Four foreign hostages have been freed by French forces in the West African country of Burkina Faso, France says.
Commanders launched the operation to rescue two French tourists snatched in neighbouring Benin earlier this month, before they could be handed over to militants in Mali.
During the raid special forces found the kidnappers were also holding a US woman and a South Korean woman.
Two French soldiers and four kidnappers were killed. Two kidnappers escaped.
What do we know about the raid?
It took place in the north of Burkina Faso as the kidnappers stopped on their journey towards Mali, the head of the French military said.
Commanders decided to act because the kidnappers were close to the Malian border and were believed to be planning to hand the hostages over to the Mali-based militant group Katiba Macina.
“Once the hostages were in their hands it would have been impossible to rescue them,” General François Lecointre told reporters.
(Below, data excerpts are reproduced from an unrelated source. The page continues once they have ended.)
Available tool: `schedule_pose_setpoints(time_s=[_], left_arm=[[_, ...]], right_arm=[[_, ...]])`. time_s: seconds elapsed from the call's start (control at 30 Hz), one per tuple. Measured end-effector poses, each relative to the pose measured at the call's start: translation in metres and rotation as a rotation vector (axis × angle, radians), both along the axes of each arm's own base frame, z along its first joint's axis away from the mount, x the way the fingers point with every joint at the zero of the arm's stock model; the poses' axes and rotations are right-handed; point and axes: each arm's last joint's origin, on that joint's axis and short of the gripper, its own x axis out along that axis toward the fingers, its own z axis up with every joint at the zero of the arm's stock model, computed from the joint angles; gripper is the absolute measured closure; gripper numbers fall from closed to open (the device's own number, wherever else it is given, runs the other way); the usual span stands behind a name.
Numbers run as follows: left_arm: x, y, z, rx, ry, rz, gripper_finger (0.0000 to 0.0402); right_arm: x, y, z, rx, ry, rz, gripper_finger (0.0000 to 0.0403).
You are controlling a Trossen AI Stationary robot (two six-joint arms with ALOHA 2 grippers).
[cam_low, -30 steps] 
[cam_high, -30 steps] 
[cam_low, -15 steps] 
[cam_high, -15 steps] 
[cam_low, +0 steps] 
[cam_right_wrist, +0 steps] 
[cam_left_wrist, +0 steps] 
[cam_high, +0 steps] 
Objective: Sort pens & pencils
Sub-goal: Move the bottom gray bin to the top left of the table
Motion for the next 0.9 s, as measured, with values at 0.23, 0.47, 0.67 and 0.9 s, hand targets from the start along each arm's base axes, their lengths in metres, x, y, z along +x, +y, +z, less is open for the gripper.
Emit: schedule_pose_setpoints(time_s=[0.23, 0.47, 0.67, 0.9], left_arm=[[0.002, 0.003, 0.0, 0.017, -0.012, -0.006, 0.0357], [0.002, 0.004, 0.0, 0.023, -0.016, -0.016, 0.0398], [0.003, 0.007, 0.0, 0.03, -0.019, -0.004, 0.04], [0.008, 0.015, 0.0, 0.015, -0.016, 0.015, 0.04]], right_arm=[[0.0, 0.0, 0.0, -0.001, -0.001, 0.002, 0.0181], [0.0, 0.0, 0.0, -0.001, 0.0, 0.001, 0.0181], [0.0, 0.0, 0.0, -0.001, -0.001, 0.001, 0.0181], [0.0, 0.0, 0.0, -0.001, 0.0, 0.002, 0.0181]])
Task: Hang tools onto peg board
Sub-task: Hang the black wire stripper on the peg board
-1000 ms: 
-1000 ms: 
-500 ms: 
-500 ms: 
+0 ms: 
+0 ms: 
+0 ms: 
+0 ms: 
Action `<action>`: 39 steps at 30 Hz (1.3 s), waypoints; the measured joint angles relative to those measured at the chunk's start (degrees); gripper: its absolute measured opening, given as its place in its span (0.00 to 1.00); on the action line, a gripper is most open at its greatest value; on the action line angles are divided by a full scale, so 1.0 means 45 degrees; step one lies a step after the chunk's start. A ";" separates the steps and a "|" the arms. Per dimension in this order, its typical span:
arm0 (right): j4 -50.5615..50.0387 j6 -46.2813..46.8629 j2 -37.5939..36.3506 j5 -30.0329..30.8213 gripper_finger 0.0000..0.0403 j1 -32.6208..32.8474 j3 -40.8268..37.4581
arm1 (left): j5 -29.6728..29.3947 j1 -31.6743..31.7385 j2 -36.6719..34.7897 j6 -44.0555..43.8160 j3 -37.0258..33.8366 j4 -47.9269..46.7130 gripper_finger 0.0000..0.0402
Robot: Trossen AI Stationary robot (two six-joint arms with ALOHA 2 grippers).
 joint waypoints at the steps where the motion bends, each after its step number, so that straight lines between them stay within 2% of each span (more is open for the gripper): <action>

He said that a first operation, conducted on Tuesday with US support, had allowed the French to track the kidnappers.
During the raid itself, special forces covered 200m (219yds) of open ground and got to within 10m of the shelter where the hostages were being held before being spotted by a guard.
The two French soldiers who died were killed at close quarters as they entered one of the kidnappers’ four shelters, the general said.
Troops did not expect to find the US and South Korean hostages because there had been no information that the kidnappers were holding anyone else, French Armed Forces Minister Florence Parly said.
Ms Parly said the kidnappers’ identity was not yet known but there were two main militant groups operating near where the French tourists were taken, one linked to al-Qaeda and the other to the Islamic State group.
The two soldiers killed during the rescue were named as Cédric de Pierrepont and Alain Bertoncello.